■ **Problem to work on**: Go through the material under this sentence. Return every line holding "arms".

■ **Records for the exercise**:
= Beginning of Section =

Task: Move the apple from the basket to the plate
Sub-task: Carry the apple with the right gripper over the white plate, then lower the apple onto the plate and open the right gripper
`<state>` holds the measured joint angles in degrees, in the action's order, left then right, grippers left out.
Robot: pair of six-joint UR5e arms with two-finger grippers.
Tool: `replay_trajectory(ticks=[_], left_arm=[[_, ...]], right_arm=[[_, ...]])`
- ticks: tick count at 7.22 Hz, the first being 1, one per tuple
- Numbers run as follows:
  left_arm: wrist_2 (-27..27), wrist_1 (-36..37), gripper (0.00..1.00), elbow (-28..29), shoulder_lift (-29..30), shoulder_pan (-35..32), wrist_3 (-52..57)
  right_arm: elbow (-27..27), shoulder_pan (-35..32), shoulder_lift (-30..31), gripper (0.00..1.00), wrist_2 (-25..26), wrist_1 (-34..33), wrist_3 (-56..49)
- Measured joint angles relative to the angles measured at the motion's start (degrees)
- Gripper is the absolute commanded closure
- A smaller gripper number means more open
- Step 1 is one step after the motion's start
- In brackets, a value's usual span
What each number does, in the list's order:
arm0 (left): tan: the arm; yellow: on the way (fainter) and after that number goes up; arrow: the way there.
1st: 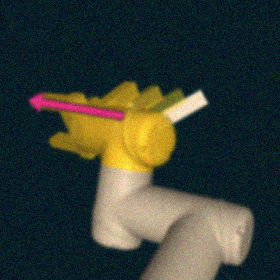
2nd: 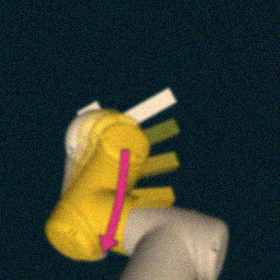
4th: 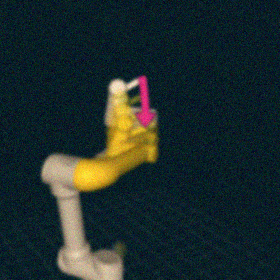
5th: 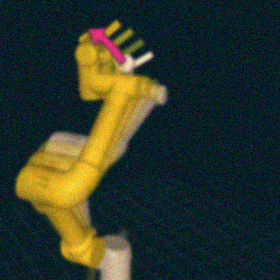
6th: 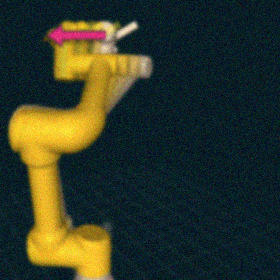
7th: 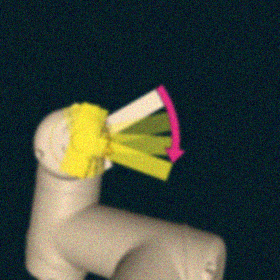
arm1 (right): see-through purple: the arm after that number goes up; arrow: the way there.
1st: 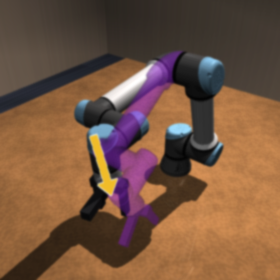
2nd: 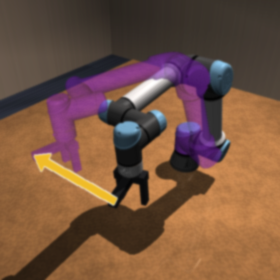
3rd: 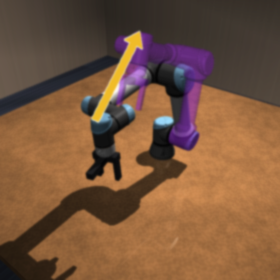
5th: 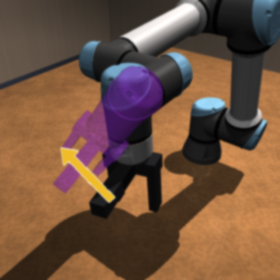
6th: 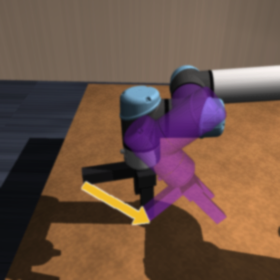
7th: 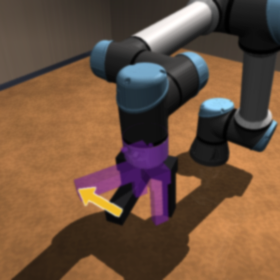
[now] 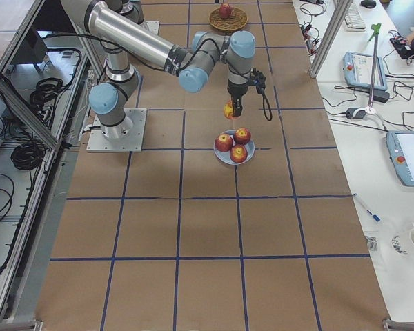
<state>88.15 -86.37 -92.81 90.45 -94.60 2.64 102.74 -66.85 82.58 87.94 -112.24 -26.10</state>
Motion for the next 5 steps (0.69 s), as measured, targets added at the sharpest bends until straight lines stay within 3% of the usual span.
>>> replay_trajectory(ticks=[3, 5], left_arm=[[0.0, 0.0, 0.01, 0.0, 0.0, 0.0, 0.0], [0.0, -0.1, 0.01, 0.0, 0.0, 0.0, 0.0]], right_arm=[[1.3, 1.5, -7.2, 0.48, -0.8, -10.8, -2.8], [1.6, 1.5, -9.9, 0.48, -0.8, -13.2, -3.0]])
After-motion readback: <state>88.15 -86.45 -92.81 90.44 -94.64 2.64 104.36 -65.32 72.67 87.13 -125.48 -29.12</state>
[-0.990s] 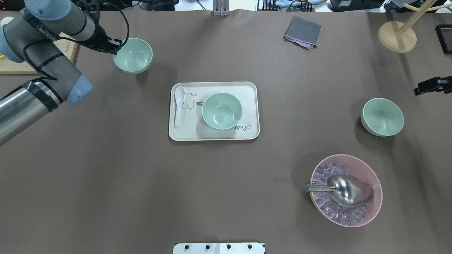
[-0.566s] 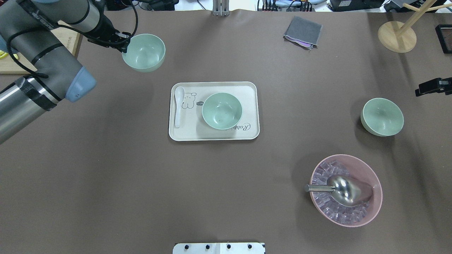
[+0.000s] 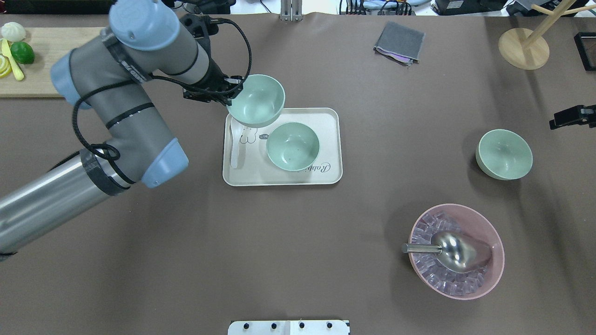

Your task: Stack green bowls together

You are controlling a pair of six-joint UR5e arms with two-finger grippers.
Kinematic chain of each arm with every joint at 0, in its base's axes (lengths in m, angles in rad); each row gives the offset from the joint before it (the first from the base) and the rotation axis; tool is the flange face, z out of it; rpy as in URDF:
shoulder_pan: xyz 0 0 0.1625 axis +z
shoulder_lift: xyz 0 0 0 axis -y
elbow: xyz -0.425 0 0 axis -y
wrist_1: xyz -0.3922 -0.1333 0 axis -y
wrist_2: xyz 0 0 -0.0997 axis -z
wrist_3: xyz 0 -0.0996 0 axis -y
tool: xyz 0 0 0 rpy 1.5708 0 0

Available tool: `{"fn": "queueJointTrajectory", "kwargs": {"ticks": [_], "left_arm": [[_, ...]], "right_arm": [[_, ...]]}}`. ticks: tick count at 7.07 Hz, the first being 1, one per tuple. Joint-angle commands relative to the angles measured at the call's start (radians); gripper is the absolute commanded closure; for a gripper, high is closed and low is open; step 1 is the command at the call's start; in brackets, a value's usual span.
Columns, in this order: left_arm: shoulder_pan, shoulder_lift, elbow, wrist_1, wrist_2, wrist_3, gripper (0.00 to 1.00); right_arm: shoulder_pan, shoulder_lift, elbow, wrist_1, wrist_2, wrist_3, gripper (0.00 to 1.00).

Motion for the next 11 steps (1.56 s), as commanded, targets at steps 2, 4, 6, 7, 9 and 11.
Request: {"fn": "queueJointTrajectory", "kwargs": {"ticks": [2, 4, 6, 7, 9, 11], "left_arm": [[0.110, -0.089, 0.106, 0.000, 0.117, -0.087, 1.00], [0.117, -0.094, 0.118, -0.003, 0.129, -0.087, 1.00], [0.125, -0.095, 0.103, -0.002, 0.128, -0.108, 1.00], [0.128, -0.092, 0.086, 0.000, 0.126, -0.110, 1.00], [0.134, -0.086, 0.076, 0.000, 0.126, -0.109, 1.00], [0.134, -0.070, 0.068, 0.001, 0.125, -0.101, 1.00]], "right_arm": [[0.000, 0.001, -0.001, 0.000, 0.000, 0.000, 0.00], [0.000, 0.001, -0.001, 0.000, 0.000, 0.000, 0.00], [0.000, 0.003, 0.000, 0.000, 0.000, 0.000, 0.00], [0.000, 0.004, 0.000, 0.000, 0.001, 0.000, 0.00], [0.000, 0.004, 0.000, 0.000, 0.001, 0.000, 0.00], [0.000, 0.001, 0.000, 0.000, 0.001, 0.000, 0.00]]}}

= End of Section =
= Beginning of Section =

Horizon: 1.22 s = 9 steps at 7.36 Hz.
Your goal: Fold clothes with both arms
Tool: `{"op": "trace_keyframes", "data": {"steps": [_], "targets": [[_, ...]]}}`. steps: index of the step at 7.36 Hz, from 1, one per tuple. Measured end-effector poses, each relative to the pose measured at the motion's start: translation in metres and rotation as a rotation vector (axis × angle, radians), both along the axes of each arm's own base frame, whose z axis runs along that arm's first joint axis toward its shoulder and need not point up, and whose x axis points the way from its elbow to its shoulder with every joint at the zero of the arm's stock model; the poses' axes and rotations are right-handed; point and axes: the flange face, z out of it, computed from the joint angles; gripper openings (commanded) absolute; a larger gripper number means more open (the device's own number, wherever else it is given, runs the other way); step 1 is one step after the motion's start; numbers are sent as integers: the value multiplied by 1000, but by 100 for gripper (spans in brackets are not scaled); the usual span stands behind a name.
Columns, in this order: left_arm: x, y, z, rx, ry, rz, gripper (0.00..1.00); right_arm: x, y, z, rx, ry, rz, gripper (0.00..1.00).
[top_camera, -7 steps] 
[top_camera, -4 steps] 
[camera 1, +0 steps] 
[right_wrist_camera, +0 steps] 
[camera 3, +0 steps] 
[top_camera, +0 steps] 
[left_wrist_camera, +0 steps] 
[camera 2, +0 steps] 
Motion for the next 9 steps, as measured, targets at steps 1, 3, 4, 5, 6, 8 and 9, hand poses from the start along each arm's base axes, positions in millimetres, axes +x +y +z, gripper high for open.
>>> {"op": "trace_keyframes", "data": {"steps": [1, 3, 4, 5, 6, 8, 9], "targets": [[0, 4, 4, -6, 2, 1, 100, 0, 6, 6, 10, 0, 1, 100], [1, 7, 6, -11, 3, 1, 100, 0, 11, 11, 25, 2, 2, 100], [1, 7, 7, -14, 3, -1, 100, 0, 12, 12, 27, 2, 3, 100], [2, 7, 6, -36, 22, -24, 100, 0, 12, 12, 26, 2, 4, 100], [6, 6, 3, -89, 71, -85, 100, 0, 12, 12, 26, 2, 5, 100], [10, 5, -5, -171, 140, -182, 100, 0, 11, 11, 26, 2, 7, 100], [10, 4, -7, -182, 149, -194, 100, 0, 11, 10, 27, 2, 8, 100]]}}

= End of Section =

■ **Expected answer**:
Robot: pair of six-joint UR5e arms with two-finger grippers.
You are controlling a pair of six-joint UR5e arms with two-finger grippers.
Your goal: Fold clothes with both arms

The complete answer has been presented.